Agua y sangre, dos palabras que se repiten y entrecruzan adquiriendo un poder evocador casi mágico: el agua del "lamento babilónico” de los condenados, susurrada en todas las lenguas europeas e invocada como “la encarnación misma de la vida” de la que se alejan en monstruos humeantes; y la sangre del testimonio, de la fidelidad, de la eternidad, del tiempo que, a diferencia de los trenes, no corre hacia ninguna parte para desaparecer, sino que se condensa en una “masa informe de intemporalidad”, en un instante “en el que convergen las corrientes del pasado, el futuro y del presente”.

Marija, María, la niña madre (dudo mucho que la elección de su nombre sea casual) absolutamente indefensa, sin capacidad ni fuerzas para hacer o decir nada por sí misma, pendiente siempre de esa palabra que la ponga en movimiento, torturada por el remordimiento de tener que echar a un lado a todos esos muertos, que no puede dejar de sentir presentes, para estar atenta a esa señal que la encamine hacia su destino.
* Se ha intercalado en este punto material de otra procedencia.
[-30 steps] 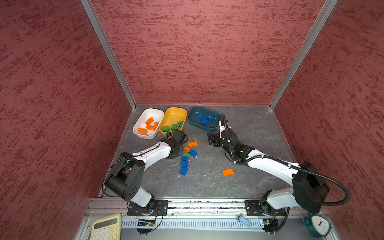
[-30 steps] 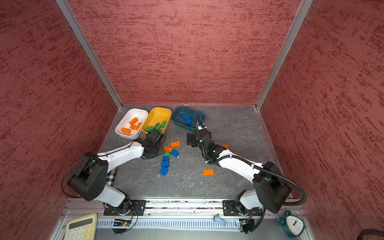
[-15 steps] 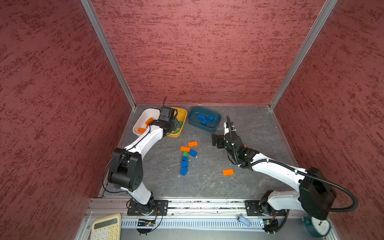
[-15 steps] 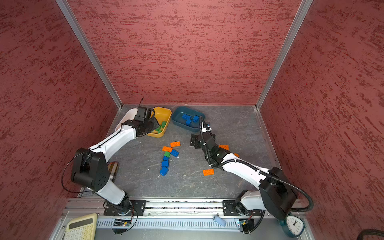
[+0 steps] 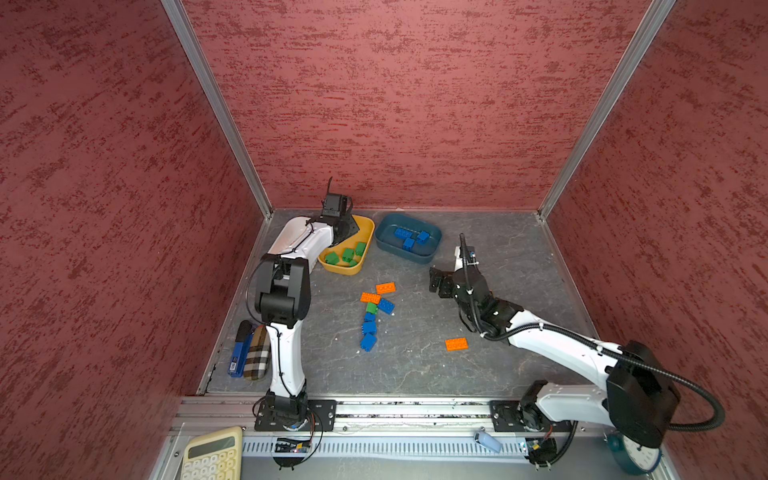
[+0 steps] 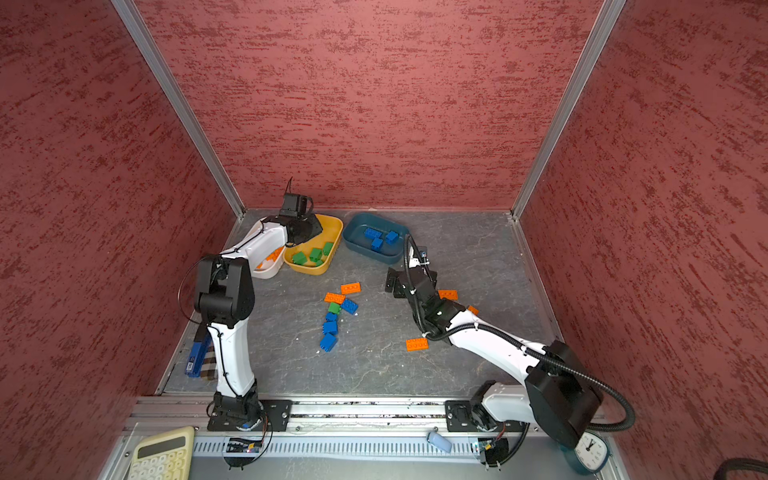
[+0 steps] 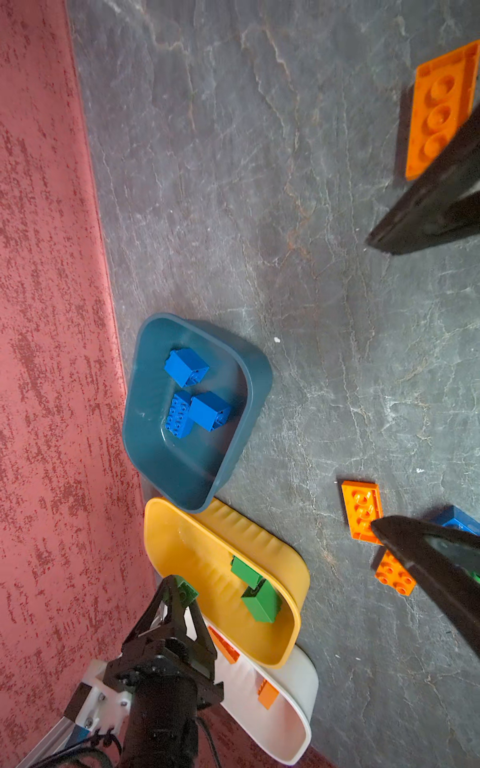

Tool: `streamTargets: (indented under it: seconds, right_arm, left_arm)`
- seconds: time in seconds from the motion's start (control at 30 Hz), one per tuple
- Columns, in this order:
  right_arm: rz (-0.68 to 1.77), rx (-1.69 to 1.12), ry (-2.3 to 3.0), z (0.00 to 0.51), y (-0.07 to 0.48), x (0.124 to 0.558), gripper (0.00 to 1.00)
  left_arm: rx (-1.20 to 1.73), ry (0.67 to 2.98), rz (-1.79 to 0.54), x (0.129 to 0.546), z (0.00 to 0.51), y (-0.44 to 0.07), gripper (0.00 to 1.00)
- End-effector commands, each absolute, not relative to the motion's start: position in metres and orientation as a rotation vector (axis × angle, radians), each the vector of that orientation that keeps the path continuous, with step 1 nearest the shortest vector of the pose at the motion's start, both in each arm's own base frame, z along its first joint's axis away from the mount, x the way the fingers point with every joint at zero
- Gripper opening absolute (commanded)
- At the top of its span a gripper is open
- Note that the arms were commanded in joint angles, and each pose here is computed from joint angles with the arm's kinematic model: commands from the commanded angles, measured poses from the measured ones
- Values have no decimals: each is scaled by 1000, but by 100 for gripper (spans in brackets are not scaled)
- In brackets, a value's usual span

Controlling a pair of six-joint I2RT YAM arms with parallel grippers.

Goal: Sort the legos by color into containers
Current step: 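Carry the green brick into the yellow tub with the left gripper and release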

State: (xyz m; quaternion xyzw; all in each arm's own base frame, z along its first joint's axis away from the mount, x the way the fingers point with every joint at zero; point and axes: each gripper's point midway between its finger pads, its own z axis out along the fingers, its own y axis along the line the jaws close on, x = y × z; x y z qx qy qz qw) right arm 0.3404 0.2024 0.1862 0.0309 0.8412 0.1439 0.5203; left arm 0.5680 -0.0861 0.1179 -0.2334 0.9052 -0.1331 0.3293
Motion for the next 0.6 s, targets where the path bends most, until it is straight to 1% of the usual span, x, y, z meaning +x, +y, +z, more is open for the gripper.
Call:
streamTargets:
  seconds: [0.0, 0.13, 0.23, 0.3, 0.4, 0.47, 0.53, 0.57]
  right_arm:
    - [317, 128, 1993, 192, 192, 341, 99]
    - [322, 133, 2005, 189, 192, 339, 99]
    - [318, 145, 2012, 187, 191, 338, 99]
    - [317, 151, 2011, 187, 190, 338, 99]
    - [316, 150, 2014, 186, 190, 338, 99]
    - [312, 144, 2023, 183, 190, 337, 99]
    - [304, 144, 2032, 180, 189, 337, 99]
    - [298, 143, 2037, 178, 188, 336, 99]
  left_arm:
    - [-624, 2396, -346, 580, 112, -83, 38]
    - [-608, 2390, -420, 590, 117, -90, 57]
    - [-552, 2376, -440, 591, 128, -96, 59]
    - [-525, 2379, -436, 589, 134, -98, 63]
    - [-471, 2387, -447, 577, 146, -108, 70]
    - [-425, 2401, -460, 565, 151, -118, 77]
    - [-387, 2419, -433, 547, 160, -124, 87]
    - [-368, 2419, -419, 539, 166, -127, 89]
El narrador hace lo que ella no puede y articula en palabras, unas palabras llenas de poesía y a la vez sobriedad, “el infierno de confusión mental y caos orgánico” que vive Marija. Y consigue así transmitir lo que ningún libro de historia, ninguna relación de hechos podría: una experiencia auténtica, vivida desde dentro, en carne propia, de una realidad que sólo parece "objetivable" en la recreación literaria, porque sólo la poesía (la literatura) parece capaz de nombrar (en una paráfrasis infinita) aquello para lo que no tenemos nombres comunes, y que suele ser lo que de verdad nos importa, cuando de verdad nos importa algo.
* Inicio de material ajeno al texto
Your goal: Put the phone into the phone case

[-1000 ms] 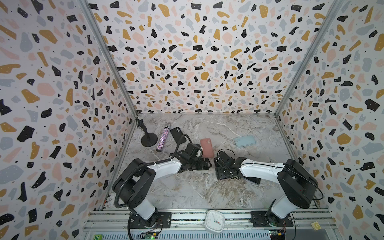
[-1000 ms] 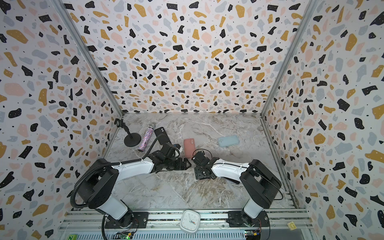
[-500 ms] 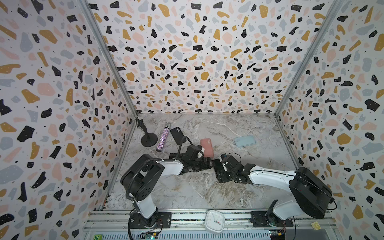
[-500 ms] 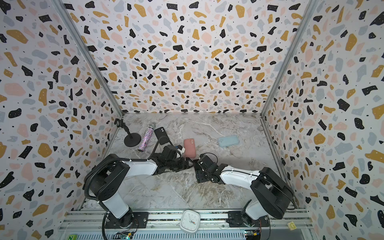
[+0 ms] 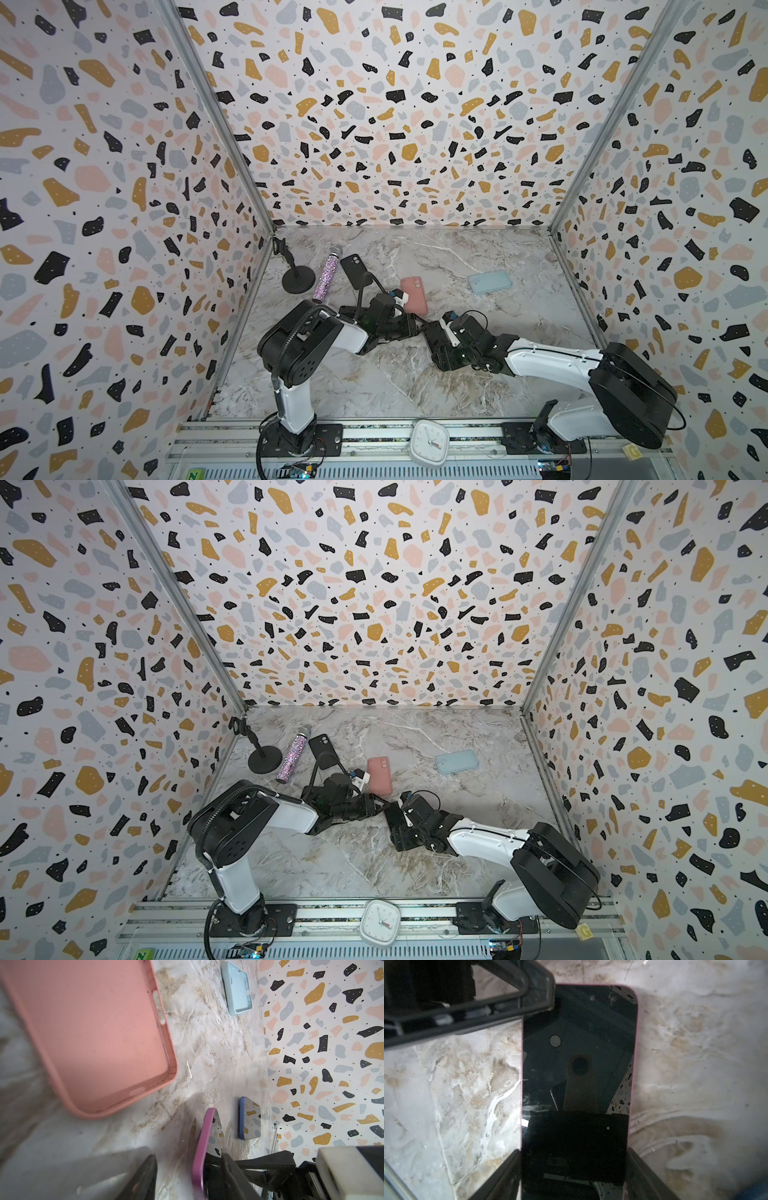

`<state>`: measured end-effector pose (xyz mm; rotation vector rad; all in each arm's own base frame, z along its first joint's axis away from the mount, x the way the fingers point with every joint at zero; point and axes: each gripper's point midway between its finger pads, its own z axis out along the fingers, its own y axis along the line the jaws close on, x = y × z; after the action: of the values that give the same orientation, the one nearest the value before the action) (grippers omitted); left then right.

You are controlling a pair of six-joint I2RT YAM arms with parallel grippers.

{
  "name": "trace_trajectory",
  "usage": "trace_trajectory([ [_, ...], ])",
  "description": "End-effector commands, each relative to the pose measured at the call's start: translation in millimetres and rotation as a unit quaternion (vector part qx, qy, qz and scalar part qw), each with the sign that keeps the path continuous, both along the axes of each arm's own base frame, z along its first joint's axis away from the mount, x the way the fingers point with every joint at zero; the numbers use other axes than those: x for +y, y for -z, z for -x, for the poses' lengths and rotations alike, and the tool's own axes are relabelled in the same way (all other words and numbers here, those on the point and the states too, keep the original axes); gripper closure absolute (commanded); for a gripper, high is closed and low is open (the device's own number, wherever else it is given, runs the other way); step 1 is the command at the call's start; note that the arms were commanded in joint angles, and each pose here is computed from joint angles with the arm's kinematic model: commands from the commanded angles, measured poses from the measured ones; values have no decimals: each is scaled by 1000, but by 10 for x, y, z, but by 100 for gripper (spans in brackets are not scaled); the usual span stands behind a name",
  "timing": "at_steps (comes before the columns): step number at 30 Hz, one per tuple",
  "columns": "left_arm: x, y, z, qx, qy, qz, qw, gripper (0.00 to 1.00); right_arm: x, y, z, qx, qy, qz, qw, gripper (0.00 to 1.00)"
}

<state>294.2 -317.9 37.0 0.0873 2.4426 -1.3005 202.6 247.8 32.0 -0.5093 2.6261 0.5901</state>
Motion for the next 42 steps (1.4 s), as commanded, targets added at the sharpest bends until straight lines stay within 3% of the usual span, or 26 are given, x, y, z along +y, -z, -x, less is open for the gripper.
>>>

Danilo Kiš. Foto: web Acantilado
La intensidad, el poder expresivo y comunicador es tal, que resulta difícil no sentir que al final, cuando el narrador se aleja de María, la obra desfallece. Seguramente no es una obra perfecta (es la primera de su autor, junto a La Buhardilla, también de 1962). Puede que, en realidad, lo que me suceda es sencillamente que quiero más, que quiero seguir leyendo a Kiš. O las dos cosas. No importa: es un relato, milagroso él mismo (creador), de un milagro que, en medio del horror, se opone a éste sin otra fuerza que su mera existencia; que no triunfa sobre él, pero impide su triunfo. Un relato lleno de esperanza y a la vez de lucidez.

Se nos cuenta que Milena Jesenská, la mujer que Kafka no pudo evitar amar, dijo en Ravensbrück: "Ay, si pudiera estar muerta sin tener que morir". Marija "se resigna, le parece haberse resignado con lo venidero, pero más tarde se da cuenta de que en realidad no se había resignado (...). Pese a los hechos. Pese a todo". Dos formas de expresar que la muerte siempre (se escuchen o no ya los cañones de la liberación) es difícil para el hombre.

Danilo Kiš nació en Subótica (Serbia) en 1935 y murió en París en 1989. Como hizo con Kertész, con Zweig y otros muchos, Acantilado se propuso en 2006 poner a nuestro alcance su obra. Yo no pienso desaprovechar la ocasión de volver a leer a este mago. No me lo puedo (ni quiero) permitir.